The Year In Review 2009


By B.A. Nilsson

We still seek, 22 years after the planetary event, a big-palette manifestation of harmonic convergence. I say look for the micro events, such as that which you enjoy on the small palate when forking in an excellent meal from your plate.

And I can’t think of a better term for the Dale Miller dining experience than “harmonic convergence,” in which the seemingly disparate aspects of food colors come together to effect a transcendent whole.

Dale Miller (30 S. Pearl St., Albany) is the name of both chef and restaurant, giving the area’s best chef—and this guy is world class—his own long-overdue and very elegant forum. You can order from an excellently assembled menu, of course (and where else will you find sous vide braised pork belly?), but the table d’hôte discovery menu lets Miller choose for your party. A recent offering had a Victorian English Christmas theme. Every component course is beautiful to look at, surprising and fulfilling to taste, with every sensory aspect in balance, and the journey from course to course is similarly enriching.

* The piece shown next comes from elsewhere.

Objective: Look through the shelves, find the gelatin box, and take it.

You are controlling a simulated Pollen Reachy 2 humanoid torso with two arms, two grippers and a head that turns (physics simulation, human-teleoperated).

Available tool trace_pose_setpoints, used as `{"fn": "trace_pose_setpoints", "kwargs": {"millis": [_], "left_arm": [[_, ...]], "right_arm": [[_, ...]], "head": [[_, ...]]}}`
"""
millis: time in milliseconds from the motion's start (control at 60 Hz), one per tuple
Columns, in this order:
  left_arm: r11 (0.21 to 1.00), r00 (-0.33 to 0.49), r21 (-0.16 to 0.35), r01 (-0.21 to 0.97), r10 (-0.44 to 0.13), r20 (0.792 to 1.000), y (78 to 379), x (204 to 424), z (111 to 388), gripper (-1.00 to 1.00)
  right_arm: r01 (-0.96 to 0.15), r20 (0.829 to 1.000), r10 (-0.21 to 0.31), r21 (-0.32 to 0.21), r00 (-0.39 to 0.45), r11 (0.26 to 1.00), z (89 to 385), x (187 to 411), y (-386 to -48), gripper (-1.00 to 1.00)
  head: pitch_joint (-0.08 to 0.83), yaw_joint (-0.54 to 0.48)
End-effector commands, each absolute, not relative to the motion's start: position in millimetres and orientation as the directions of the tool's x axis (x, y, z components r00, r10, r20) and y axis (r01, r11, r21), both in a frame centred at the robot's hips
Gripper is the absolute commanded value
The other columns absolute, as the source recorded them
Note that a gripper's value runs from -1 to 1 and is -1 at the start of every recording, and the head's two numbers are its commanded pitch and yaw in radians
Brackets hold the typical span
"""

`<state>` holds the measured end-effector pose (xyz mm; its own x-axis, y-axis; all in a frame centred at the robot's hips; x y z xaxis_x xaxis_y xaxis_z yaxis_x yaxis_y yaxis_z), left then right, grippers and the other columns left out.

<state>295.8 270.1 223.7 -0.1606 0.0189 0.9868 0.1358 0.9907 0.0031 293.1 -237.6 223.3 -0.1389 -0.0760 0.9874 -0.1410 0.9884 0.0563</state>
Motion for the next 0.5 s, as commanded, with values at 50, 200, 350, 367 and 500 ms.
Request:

So you’ve shot your wad on a fancy meal. How about some good grub that won’t set you back much? Bros Tacos (319 Ontario St., Albany) is pretty much a takeout joint, but there’s a little bit of table and counter space if you’re inclined to linger. The heart of the menu: rice and beans and your choice of meat on homemade soft tacos, or wrapped in flour tortillas as burritos. The $7.75 taco plate special gives you two tacos and sides of rice and black beans, and that’s about as costly as it gets here. The salsas, marinades and desserts are all made in-house, and this thoughtfulness and creativity makes the place special.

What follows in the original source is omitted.